ACTION ITEM: Output the data below exactly, down to the last character.

Stored data entries
═══
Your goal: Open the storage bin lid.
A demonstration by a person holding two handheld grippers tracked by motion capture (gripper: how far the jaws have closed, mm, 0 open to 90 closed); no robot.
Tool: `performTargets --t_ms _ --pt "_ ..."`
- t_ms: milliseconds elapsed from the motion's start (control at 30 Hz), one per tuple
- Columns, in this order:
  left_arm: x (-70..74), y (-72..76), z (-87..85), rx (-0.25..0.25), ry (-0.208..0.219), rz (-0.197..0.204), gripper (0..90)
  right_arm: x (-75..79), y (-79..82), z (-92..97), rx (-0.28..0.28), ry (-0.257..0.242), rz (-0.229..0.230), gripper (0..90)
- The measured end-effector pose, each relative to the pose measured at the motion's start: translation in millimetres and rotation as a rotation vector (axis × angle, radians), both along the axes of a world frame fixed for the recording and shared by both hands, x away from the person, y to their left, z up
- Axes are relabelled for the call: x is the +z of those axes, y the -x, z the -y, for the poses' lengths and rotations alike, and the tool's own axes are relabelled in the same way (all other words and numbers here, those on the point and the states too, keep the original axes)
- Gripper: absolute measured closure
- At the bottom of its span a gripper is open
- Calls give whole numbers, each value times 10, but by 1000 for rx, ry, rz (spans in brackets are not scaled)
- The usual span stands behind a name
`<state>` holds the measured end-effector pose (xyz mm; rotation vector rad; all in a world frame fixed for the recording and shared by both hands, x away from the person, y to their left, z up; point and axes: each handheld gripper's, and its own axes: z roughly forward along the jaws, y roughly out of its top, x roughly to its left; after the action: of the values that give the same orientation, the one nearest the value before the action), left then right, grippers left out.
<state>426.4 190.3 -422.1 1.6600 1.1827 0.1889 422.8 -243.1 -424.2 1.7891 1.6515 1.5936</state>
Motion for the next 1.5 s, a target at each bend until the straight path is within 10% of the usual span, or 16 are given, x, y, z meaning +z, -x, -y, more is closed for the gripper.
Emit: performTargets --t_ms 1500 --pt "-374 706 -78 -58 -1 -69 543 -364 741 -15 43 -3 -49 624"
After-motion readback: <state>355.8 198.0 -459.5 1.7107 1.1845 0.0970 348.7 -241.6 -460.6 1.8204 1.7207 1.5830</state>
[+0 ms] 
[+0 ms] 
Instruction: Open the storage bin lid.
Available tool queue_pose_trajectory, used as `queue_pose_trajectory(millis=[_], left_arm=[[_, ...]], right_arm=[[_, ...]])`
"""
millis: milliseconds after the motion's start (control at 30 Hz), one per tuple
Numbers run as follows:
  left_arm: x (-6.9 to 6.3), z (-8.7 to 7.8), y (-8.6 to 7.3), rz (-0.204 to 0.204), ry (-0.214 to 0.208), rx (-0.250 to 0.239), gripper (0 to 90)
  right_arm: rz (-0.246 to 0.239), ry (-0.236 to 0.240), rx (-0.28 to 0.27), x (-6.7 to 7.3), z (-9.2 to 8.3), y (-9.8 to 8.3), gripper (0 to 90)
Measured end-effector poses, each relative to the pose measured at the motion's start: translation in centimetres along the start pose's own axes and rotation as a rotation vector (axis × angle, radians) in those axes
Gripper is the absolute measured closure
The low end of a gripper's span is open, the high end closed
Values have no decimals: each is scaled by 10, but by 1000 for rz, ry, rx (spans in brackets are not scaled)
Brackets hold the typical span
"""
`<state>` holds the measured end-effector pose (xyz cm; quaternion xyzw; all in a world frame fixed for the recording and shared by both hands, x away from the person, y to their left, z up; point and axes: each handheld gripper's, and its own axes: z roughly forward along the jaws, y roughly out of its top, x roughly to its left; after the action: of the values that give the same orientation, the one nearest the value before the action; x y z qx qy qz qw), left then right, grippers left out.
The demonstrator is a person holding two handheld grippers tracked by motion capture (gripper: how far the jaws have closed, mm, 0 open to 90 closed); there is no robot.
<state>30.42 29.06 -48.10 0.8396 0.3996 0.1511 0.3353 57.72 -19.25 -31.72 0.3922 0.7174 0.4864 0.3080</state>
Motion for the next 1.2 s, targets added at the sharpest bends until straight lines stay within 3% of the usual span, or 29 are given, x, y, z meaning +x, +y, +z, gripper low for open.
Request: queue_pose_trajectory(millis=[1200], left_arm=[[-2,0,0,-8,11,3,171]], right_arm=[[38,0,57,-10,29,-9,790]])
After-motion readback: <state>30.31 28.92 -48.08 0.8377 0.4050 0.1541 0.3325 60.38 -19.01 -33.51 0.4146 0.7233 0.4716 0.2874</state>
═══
THE COMPLETED TASK:
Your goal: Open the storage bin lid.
A demonstration by a person holding two handheld grippers tracked by motion capture (gripper: how far the jaws have closed, mm, 0 open to 90 closed); no robot.
Tool: `performTargets --t_ms _ --pt "_ ..."`
- t_ms: milliseconds elapsed from the motion's start (control at 30 Hz), one per tuple
- Columns, in this order:
  left_arm: x (-70..74), y (-72..76), z (-87..85), rx (-0.25..0.25), ry (-0.208..0.219), rz (-0.197..0.204), gripper (0..90)
  right_arm: x (-75..79), y (-79..82), z (-92..97), rx (-0.28..0.28), ry (-0.257..0.242), rz (-0.229..0.230), gripper (0..90)
- The measured end-effector pose, each relative to the pose measured at the motion's start: translation in millimetres and rotation as a rotation vector (axis × angle, radians), both along the axes of a world frame fixed for the recording and shared by both hands, x away from the person, y to their left, z up
- Axes are relabelled for the call: x is the +z of those axes, y the -x, z the -y, for the poses' lengths and rotations alike, and the tool's own axes are relabelled in the same way (all other words and numbers here, those on the point and the states too, keep the original axes)
- Gripper: absolute measured closure
- At the bottom of its span a gripper is open
- Calls give whole numbers, each value times 10, but by 1000 for rx, ry, rz (spans in brackets are not scaled)
- The usual span stands behind a name
`<state>` holds the measured end-effector pose (xyz mm; rotation vector rad; all in a world frame fixed for the recording and shared by both hands, x away from the person, y to their left, z up; point and axes: each handheld gripper's, and its own axes: z roughly forward along the jaws, y roughly out of its top, x roughly to its left; after the action: of the values that give the same orientation, the one nearest the value before the action), left then right, grippers left out.
<state>426.4 190.3 -422.1 1.6600 1.1827 0.1889 422.8 -243.1 -424.2 1.7891 1.6515 1.5936</state>
Motion for the next 1.5 s, a target at each bend until the straight path is within 10% of the usual span, or 16 are given, x, y, z meaning +z, -x, -y, more is closed for the gripper.
Emit: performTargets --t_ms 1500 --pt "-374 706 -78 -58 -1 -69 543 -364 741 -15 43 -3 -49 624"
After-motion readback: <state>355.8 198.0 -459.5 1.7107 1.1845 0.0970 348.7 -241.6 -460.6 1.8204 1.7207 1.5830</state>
[+0 ms] 
[+0 ms] 
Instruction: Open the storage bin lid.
Available tool queue_pose_trajectory, used as `queue_pose_trajectory(millis=[_], left_arm=[[_, ...]], right_arm=[[_, ...]])`
"""
millis: milliseconds after the motion's start (control at 30 Hz), one per tuple
Numbers run as follows:
  left_arm: x (-6.9 to 6.3), z (-8.7 to 7.8), y (-8.6 to 7.3), rz (-0.204 to 0.204), ry (-0.214 to 0.208), rx (-0.250 to 0.239), gripper (0 to 90)
  right_arm: rz (-0.246 to 0.239), ry (-0.236 to 0.240), rx (-0.28 to 0.27), x (-6.7 to 7.3), z (-9.2 to 8.3), y (-9.8 to 8.3), gripper (0 to 90)
Measured end-effector poses, each relative to the pose measured at the motion's start: translation in centimetres along the start pose's own axes and rotation as a rotation vector (axis × angle, radians) in those axes
Gripper is the absolute measured closure
The low end of a gripper's span is open, the high end closed
Values have no decimals: each is scaled by 10, but by 1000 for rz, ry, rx (spans in brackets are not scaled)
Brackets hold the typical span
"""
`<state>` holds the measured end-effector pose (xyz cm; quaternion xyzw; all in a world frame fixed for the recording and shared by both hands, x away from the person, y to their left, z up; point and axes: each handheld gripper's, and its own axes: z roughly forward along the jaws, y roughly out of its top, x roughly to its left; after the action: of the values that give the same orientation, the one nearest the value before the action; x y z qx qy qz qw), left then right, grippers left out.
The demonstrator is a person holding two handheld grippers tracked by motion capture (gripper: how far the jaws have closed, mm, 0 open to 90 closed); there is no robot.
<state>30.42 29.06 -48.10 0.8396 0.3996 0.1511 0.3353 57.72 -19.25 -31.72 0.3922 0.7174 0.4864 0.3080</state>
Motion for the next 1.2 s, targets added at the sharpest bends until straight lines stay within 3% of the usual span, or 29 are given, x, y, z meaning +x, +y, +z, gripper low for open.
Request: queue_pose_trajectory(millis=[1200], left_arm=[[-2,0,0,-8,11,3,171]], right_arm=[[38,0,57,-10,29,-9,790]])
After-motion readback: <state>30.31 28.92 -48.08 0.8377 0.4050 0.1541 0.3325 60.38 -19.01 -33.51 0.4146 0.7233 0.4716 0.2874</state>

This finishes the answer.